Note that I’ve broadened the topic I’m covering here. Apart from dirty functions announced yesterday, I also mentioned signals. The title is long-ish, but let’s keep it this way for now :) Today, we’ll be talking about pure functions.

Pure functions are functions with no effects and no side effects. :) Or functions as they are understood in math. Their output is determined by the parameters only, and they have just one output, that is, the value they return.

Here are some signs the function isn’t pure:

  1. It has no result (the functions returns void or Unit). In theory, this could be a pure function. There would be little point to this, though. It could only ever be used as some mock output function.

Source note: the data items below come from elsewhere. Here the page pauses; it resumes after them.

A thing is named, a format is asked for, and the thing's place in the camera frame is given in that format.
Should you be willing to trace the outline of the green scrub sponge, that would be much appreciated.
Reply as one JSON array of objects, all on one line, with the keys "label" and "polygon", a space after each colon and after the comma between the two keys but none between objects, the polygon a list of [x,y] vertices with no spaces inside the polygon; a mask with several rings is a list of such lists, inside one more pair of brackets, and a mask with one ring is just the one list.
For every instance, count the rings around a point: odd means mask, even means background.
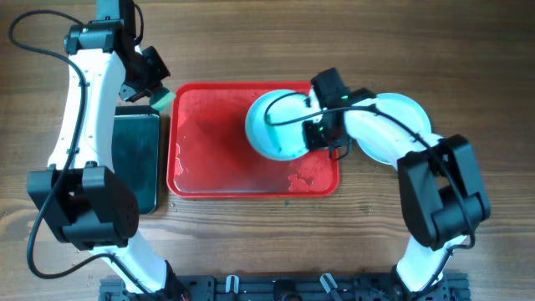
[{"label": "green scrub sponge", "polygon": [[155,91],[150,97],[150,107],[157,111],[165,110],[175,99],[176,94],[169,89],[162,87]]}]

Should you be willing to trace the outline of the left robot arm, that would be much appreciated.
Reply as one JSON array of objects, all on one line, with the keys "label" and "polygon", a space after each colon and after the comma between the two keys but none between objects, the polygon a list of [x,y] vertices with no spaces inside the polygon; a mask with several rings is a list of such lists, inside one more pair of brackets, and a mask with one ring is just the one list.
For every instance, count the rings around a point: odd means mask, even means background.
[{"label": "left robot arm", "polygon": [[43,171],[27,188],[60,242],[102,259],[122,279],[130,300],[187,300],[190,294],[139,232],[135,194],[115,174],[112,138],[119,101],[173,99],[169,70],[153,47],[142,48],[144,20],[132,1],[99,1],[96,17],[74,20],[60,59],[69,90],[59,138]]}]

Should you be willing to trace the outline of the mint plate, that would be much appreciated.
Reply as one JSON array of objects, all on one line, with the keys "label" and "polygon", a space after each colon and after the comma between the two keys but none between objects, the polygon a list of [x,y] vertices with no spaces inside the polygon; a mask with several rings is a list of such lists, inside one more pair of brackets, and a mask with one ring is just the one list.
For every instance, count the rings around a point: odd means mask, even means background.
[{"label": "mint plate", "polygon": [[260,96],[245,119],[246,136],[252,148],[273,161],[291,161],[307,153],[303,129],[305,116],[318,123],[321,110],[315,93],[275,89]]}]

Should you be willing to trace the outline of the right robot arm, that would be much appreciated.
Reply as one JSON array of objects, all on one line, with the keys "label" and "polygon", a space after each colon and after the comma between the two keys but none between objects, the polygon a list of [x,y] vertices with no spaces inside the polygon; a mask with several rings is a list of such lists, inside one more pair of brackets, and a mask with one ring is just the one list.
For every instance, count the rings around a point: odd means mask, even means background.
[{"label": "right robot arm", "polygon": [[350,90],[335,68],[311,81],[308,105],[318,105],[319,121],[303,124],[309,149],[350,146],[393,166],[410,240],[395,265],[406,297],[419,298],[442,279],[457,249],[475,245],[477,226],[491,215],[491,204],[469,141],[433,133],[426,112],[397,93]]}]

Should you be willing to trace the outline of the white plate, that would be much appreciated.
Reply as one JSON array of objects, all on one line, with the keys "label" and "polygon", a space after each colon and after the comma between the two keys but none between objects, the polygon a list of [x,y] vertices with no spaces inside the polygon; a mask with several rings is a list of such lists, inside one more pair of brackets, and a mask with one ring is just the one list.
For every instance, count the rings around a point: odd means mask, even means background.
[{"label": "white plate", "polygon": [[[374,100],[379,101],[380,103],[384,103],[385,101],[394,102],[390,109],[394,109],[394,107],[400,107],[402,112],[406,112],[408,108],[411,108],[415,111],[417,114],[417,117],[415,117],[415,122],[417,124],[418,130],[427,130],[432,131],[432,123],[429,119],[429,116],[427,113],[423,110],[423,108],[415,102],[413,99],[397,93],[382,93],[377,94]],[[369,156],[371,159],[378,161],[381,164],[389,165],[390,163],[386,160],[385,156],[382,156],[376,147],[372,147],[370,144],[365,143],[363,140],[355,138],[356,143],[359,145],[361,150]]]}]

    A typical example is printf/println.

  2. It has no arguments. Again, in theory, you could make such a function pure. There would be little point to this, though, as it could only be used as some input helper function.

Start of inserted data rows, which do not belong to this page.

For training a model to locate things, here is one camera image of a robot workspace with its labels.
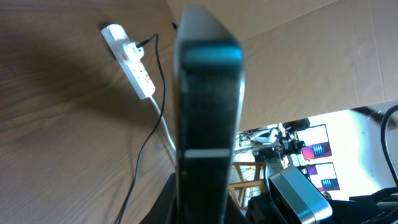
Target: white power strip
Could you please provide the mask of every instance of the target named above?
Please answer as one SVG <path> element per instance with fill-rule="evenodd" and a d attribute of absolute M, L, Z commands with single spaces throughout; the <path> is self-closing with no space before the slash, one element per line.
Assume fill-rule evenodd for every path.
<path fill-rule="evenodd" d="M 101 30 L 101 33 L 138 97 L 143 100 L 152 96 L 155 92 L 155 85 L 141 63 L 141 58 L 144 56 L 144 48 L 137 48 L 136 43 L 129 40 L 121 25 L 108 25 Z"/>

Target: extension cord
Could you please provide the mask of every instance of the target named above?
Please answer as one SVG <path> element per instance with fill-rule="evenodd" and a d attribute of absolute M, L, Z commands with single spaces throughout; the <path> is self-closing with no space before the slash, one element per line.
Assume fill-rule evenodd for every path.
<path fill-rule="evenodd" d="M 143 100 L 152 96 L 155 85 L 141 63 L 144 48 L 137 48 L 137 42 L 131 42 L 121 25 L 111 24 L 101 30 L 109 48 L 118 60 L 138 97 Z"/>

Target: desk
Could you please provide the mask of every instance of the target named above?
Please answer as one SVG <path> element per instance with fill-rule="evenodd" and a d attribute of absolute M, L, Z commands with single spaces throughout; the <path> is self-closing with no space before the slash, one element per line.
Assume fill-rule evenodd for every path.
<path fill-rule="evenodd" d="M 0 223 L 112 223 L 157 114 L 136 96 L 100 28 L 121 24 L 131 40 L 160 34 L 174 136 L 175 31 L 165 1 L 1 0 L 0 8 Z M 154 42 L 145 51 L 160 104 Z M 145 217 L 174 171 L 162 135 L 142 153 L 123 223 Z"/>

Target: cable
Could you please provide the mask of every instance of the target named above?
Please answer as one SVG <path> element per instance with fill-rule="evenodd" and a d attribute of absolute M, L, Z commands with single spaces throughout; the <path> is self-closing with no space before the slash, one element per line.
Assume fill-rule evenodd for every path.
<path fill-rule="evenodd" d="M 158 127 L 158 125 L 159 125 L 159 123 L 160 123 L 160 121 L 162 120 L 162 117 L 163 117 L 164 105 L 165 105 L 165 101 L 166 101 L 166 82 L 165 82 L 165 78 L 164 78 L 164 75 L 163 75 L 162 66 L 160 65 L 159 53 L 158 53 L 158 50 L 157 50 L 157 43 L 158 43 L 158 41 L 159 41 L 159 35 L 158 35 L 158 34 L 155 34 L 155 35 L 153 35 L 149 40 L 145 40 L 146 43 L 142 44 L 141 47 L 142 47 L 143 45 L 147 44 L 147 43 L 148 43 L 150 40 L 152 40 L 154 37 L 156 37 L 156 41 L 155 41 L 155 52 L 156 52 L 157 65 L 159 66 L 160 76 L 162 76 L 162 80 L 163 80 L 163 102 L 162 102 L 162 109 L 160 110 L 159 119 L 157 120 L 157 122 L 156 122 L 156 124 L 155 124 L 155 127 L 154 127 L 153 130 L 150 132 L 150 134 L 148 135 L 147 139 L 145 139 L 144 143 L 143 143 L 142 146 L 141 146 L 141 149 L 139 150 L 138 158 L 137 158 L 137 164 L 136 164 L 136 171 L 135 171 L 134 176 L 132 177 L 133 179 L 132 179 L 132 181 L 131 181 L 131 185 L 130 185 L 129 192 L 127 193 L 127 196 L 126 196 L 126 198 L 124 199 L 123 205 L 122 205 L 122 207 L 121 207 L 121 209 L 120 209 L 120 212 L 119 212 L 118 217 L 117 217 L 117 219 L 116 219 L 116 221 L 115 221 L 115 224 L 120 224 L 120 223 L 122 222 L 122 217 L 123 217 L 124 210 L 126 209 L 127 202 L 129 201 L 129 197 L 130 197 L 130 195 L 131 195 L 132 189 L 134 188 L 134 184 L 136 183 L 136 179 L 137 179 L 137 170 L 138 170 L 138 161 L 139 161 L 139 157 L 140 157 L 140 155 L 141 155 L 141 152 L 142 152 L 144 146 L 146 145 L 147 141 L 149 140 L 149 138 L 150 138 L 150 137 L 153 135 L 153 133 L 155 132 L 156 128 Z"/>
<path fill-rule="evenodd" d="M 157 103 L 156 103 L 155 99 L 152 96 L 150 96 L 149 99 L 152 102 L 152 104 L 154 105 L 157 113 L 160 115 L 161 111 L 160 111 L 159 107 L 157 106 Z M 173 148 L 174 153 L 175 153 L 176 150 L 175 150 L 174 142 L 173 142 L 172 137 L 170 136 L 169 128 L 167 127 L 166 121 L 164 120 L 163 116 L 162 116 L 162 124 L 163 124 L 163 129 L 166 132 L 167 139 L 169 140 L 169 143 L 170 143 L 170 145 Z"/>
<path fill-rule="evenodd" d="M 388 150 L 388 145 L 387 145 L 387 125 L 391 119 L 392 114 L 395 113 L 396 111 L 398 111 L 398 105 L 395 105 L 392 108 L 387 110 L 387 112 L 383 116 L 383 120 L 381 121 L 380 129 L 381 129 L 381 147 L 382 147 L 384 156 L 386 157 L 387 164 L 390 168 L 392 178 L 394 179 L 396 186 L 398 186 L 397 170 L 394 167 L 394 164 L 392 163 L 390 152 Z"/>

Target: black cable
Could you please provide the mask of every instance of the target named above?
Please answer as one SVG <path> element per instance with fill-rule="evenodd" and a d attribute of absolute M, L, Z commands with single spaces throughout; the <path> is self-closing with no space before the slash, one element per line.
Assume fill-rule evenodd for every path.
<path fill-rule="evenodd" d="M 132 181 L 131 181 L 131 185 L 130 185 L 129 192 L 127 193 L 127 196 L 126 196 L 126 198 L 124 199 L 124 203 L 123 203 L 123 205 L 122 205 L 122 207 L 121 207 L 121 209 L 120 209 L 120 212 L 119 212 L 118 217 L 117 217 L 117 219 L 116 219 L 116 221 L 115 221 L 115 224 L 120 224 L 120 223 L 122 222 L 122 217 L 123 217 L 124 210 L 126 209 L 127 202 L 129 201 L 129 197 L 130 197 L 130 195 L 131 195 L 132 189 L 134 188 L 134 184 L 136 183 L 139 156 L 141 155 L 141 152 L 142 152 L 144 146 L 146 145 L 147 141 L 149 140 L 149 138 L 150 138 L 150 137 L 153 135 L 153 133 L 155 132 L 155 130 L 156 130 L 156 128 L 158 127 L 158 125 L 159 125 L 159 123 L 160 123 L 160 121 L 161 121 L 161 119 L 162 119 L 162 116 L 163 116 L 163 110 L 164 110 L 164 105 L 165 105 L 165 101 L 166 101 L 166 82 L 165 82 L 165 78 L 164 78 L 164 75 L 163 75 L 162 66 L 160 65 L 159 53 L 158 53 L 158 50 L 157 50 L 157 43 L 158 43 L 158 41 L 159 41 L 159 35 L 158 35 L 158 34 L 155 34 L 155 35 L 153 35 L 150 39 L 141 42 L 140 44 L 137 45 L 137 48 L 138 48 L 139 46 L 142 47 L 142 46 L 146 45 L 146 44 L 147 44 L 150 40 L 152 40 L 154 37 L 156 37 L 156 41 L 155 41 L 155 52 L 156 52 L 157 65 L 159 66 L 159 72 L 160 72 L 160 75 L 162 76 L 162 80 L 163 80 L 163 102 L 162 102 L 162 109 L 160 110 L 160 116 L 159 116 L 159 119 L 157 120 L 157 122 L 156 122 L 156 124 L 155 124 L 155 127 L 154 127 L 153 130 L 150 132 L 150 134 L 148 135 L 147 139 L 145 139 L 144 143 L 143 143 L 142 146 L 141 146 L 141 149 L 139 150 L 138 158 L 137 158 L 137 164 L 136 164 L 136 171 L 135 171 L 134 176 L 132 177 L 133 179 L 132 179 Z"/>
<path fill-rule="evenodd" d="M 388 146 L 387 146 L 387 125 L 391 119 L 392 114 L 395 113 L 396 111 L 398 111 L 398 105 L 395 105 L 392 108 L 387 110 L 387 112 L 383 116 L 383 120 L 381 121 L 380 129 L 381 129 L 381 147 L 382 147 L 384 156 L 386 157 L 387 164 L 390 168 L 392 178 L 394 178 L 396 186 L 398 186 L 397 170 L 394 167 L 394 164 L 392 163 L 390 152 L 389 152 Z"/>

    A typical example is currentTime.

  3. Being called with the same parameters at a different time, it can return different results. Any such function wouldn’t be pure by its very definition.

    A typical example Files.readString(Path.of(``/tmp/test’’))

  4. Being determined, it has an observable effect apart from returning the value. Again, any such function isn’t pure by definition.

    Typical examples include: determined caching and logging in determined functions.

What’s so special about pure functions we had to come up with a separate name? Pure functions are referential transparent. It means that you can replace the function invocation with the result it will generate, and this won’t have any impact on the program’s behavior.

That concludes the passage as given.